Automating GitHub to S3 Sync with AWS CodeBuild for Bedrock Indexing
Recently, one of my tasks was to create an automated synchronization of a private GitHub repository with an S3 bucket to later index the content using AWS Bedrock. TLDR: AWS CodeBuild turned out to be a much simpler solution than the initially considered Lambda.
The Problem to Solve
I needed to create a mechanism that would:
- Daily fetch the content of a private GitHub repository
- Copy all files to an S3 bucket
- Enable later indexing of this content by AWS Bedrock
- Be simple to maintain and configure
Initially, I thought about AWS Lambda as a typical approach for this type of task, but I quickly discovered that this path involved many complications. Ultimately, CodeBuild proved to be a much better choice.
Why NOT Lambda?
Although AWS Lambda works great in many scenarios, in this case, I encountered several significant issues:
- Lack of Git tools in the Lambda environment – Lambda does not include Git tools by default, so I would have to add these dependencies via Lambda Layers.

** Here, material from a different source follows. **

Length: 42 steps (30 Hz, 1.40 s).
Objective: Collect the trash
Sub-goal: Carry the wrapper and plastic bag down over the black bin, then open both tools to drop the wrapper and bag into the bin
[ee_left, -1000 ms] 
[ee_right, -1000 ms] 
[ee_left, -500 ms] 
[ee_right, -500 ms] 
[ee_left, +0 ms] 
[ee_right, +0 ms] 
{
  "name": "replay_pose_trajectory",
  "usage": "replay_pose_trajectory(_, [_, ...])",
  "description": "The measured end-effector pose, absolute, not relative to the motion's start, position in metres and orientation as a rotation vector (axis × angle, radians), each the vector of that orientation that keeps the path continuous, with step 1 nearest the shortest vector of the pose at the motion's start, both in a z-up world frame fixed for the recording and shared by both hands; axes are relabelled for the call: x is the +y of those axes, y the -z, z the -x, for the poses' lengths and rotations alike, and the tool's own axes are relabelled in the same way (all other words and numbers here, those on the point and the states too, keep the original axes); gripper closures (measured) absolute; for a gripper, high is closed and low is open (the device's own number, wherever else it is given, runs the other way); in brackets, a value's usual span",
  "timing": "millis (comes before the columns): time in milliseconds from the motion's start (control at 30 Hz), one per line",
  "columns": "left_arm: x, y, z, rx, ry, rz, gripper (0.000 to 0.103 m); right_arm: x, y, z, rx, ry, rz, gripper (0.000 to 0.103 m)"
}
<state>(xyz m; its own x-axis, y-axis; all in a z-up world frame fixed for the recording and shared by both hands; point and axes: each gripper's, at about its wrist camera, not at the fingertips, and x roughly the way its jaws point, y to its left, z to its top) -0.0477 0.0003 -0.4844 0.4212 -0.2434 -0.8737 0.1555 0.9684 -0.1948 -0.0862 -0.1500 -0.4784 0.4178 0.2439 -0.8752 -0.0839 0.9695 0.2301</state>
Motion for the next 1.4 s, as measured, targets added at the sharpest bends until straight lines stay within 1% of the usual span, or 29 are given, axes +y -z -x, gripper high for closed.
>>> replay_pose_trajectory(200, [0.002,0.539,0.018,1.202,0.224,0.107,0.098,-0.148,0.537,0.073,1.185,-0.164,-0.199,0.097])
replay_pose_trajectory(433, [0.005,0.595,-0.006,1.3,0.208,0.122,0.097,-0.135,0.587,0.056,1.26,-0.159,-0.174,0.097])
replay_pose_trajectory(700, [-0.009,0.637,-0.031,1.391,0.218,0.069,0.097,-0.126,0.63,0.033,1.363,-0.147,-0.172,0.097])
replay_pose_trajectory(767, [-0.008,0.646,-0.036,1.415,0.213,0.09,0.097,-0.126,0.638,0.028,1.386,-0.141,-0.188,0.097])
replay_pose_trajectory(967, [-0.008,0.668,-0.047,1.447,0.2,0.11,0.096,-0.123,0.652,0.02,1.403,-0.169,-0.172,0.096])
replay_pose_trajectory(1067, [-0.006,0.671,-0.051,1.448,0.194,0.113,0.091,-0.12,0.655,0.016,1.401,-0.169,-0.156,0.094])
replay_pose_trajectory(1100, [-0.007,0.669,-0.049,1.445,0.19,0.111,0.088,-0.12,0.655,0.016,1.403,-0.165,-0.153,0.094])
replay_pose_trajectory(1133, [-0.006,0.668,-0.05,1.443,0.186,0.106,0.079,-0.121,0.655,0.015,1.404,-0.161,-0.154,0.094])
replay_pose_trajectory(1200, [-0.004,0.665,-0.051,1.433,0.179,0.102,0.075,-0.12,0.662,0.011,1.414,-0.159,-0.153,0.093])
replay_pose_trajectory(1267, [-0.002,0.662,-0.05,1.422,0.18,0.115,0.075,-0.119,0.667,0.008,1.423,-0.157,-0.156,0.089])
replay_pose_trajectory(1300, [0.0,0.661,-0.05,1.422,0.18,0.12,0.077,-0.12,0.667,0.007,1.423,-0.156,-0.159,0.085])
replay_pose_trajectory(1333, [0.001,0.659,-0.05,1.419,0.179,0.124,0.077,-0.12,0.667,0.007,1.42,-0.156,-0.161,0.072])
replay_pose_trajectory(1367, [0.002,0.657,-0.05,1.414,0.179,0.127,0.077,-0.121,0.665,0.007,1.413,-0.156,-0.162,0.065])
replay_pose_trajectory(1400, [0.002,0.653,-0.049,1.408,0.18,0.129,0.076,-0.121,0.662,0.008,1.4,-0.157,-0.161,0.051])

- SSH connection problems – authenticating to a private repository would require configuring SSH keys in Lambda, which adds another layer of complexity.

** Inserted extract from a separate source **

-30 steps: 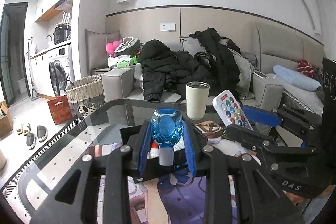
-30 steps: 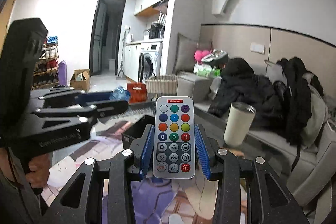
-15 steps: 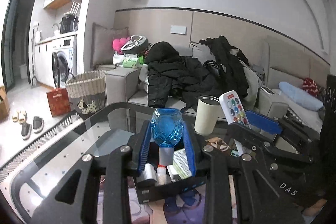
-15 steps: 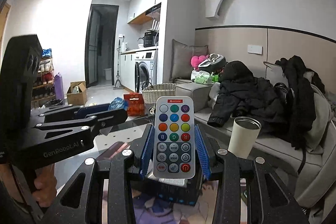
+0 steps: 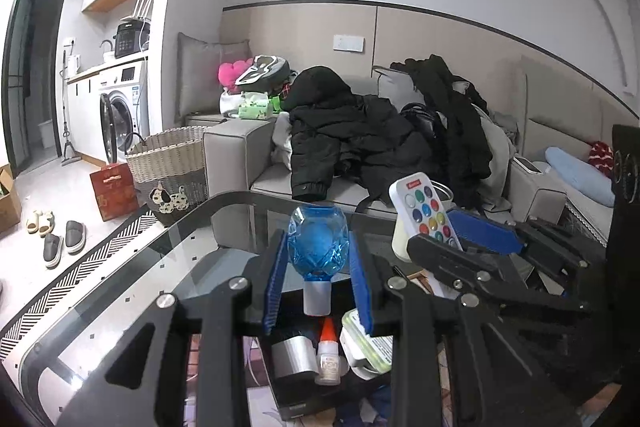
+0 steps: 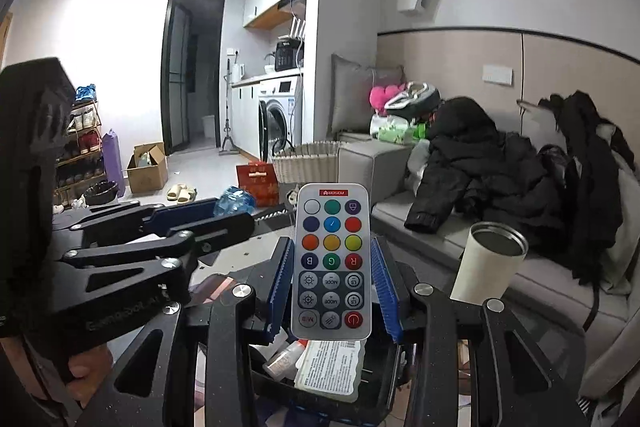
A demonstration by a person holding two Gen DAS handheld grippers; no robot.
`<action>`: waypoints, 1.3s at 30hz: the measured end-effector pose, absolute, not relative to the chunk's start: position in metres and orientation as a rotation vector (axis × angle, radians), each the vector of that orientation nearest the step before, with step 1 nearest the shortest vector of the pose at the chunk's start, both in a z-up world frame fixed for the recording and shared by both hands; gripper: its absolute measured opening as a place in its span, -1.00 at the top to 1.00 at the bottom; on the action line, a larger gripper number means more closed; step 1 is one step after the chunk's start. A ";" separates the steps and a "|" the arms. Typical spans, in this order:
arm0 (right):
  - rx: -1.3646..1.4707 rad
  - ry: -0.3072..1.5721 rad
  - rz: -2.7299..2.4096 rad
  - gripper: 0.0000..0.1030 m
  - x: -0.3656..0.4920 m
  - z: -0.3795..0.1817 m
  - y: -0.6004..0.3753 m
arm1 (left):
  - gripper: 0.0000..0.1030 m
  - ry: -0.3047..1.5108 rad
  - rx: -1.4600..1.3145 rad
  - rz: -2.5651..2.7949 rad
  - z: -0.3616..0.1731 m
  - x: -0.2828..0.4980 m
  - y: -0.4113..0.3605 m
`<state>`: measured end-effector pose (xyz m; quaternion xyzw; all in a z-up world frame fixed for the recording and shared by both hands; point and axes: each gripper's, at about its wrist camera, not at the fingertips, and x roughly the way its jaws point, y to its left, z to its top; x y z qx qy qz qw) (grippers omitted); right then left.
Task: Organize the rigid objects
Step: 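Lift the blue-capped bottle and white remote over the black box with both tools, then lower both held items into the black box and open both grippers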
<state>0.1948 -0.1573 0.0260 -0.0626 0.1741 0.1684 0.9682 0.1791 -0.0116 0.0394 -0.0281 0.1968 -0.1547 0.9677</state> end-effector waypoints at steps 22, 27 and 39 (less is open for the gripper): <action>-0.096 0.621 0.345 0.25 0.254 -0.020 -0.157 | 0.44 0.668 -0.106 -0.308 -0.007 0.230 -0.011; -0.082 0.768 0.337 0.25 0.273 -0.042 -0.158 | 0.44 0.790 -0.090 -0.319 -0.029 0.242 -0.018; -0.091 0.893 0.316 0.25 0.286 -0.070 -0.159 | 0.44 0.930 -0.060 -0.330 -0.051 0.254 -0.031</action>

- More code to write and maintain – implementation in Lambda would require writing significantly more code to handle repository cloning, dependency management, etc.
- Time limitations – for larger repositories, there's a chance of exceeding Lambda's execution time limit.
Why CodeBuild Was a Better Choice?
AWS CodeBuild turned out to be a much better solution for several reasons:
- Ready-made environment with necessary tools – CodeBuild includes Git, SSHand other necessary development tools by default.
- Simple configuration – only a few lines in the
buildspec.yml
file were enough to define the entire process. - Easy integration with GitHub – CodeBuild offers native integration with GitHub repositories.
- SSH authentication support – it's easy to configure access to private repositories.
Implementation of the Solution
1. CodeBuild Project Configuration
The first step was to create a new project in AWS CodeBuild with the following settings:
- Source: No source (NO_SOURCE) – because we will clone the repository directly in the buildspec.
- Environment: Amazon Linux 2
- Service role: A role with permissions to write to S3
- Buildspec: Inline buildspec
2. SSH Authentication Configuration
To access the private repository, I needed to configure SSH authentication:
- I generated an SSH key pair dedicated to CodeBuild.
- I added the public key to the GitHub repository settings.
- I saved the private key as a secret in AWS Secrets Manager.
- I configured CodeBuild to use this secret during the build.
3. Preparing the buildspec.yml
Here is a simple buildspec.yml
file that performs the entire task in just a few steps:
version: 0.2
phases:
install:
runtime-versions:
python: 3.9
pre_build:
commands:
# SSH configuration for GitHub
- mkdir -p ~/.ssh
- echo "$SSH_KEY" > ~/.ssh/id_rsa
- chmod 600 ~/.ssh/id_rsa
- ssh-keyscan github.com >> ~/.ssh/known_hosts
build:
commands:
# Cloning the repository
- git clone git@github.com:username/repository.git
# Synchronizing with S3
- aws s3 sync repository/ s3://my-bucket/repository/ --delete
post_build:
commands:
# Removing the SSH key
- rm -f ~/.ssh/id_rsa
artifacts:
files:
- appspec.yml
4. Trigger Configuration
Since the synchronization was to occur daily, I configured Amazon EventBridge to trigger the CodeBuild project daily. I also added a trigger from Amazon SNS so that the process could be manually started if needed.
Conclusions
The CodeBuild solution turned out to be:
- Much simpler to implement – instead of writing dozens of lines of code in Lambda, I configured everything in a few lines of buildspec.
- Easier to debug – CodeBuild logs are more readable and provide better insight into the process.
- More reliable – I didn't have to worry about managing dependencies and the environment.
- More flexible – I can easily extend the process with additional steps if needed.
Although this was just a proof of concept, it shows that sometimes it's worth considering alternative AWS services, even if they initially seem less obvious for a given task.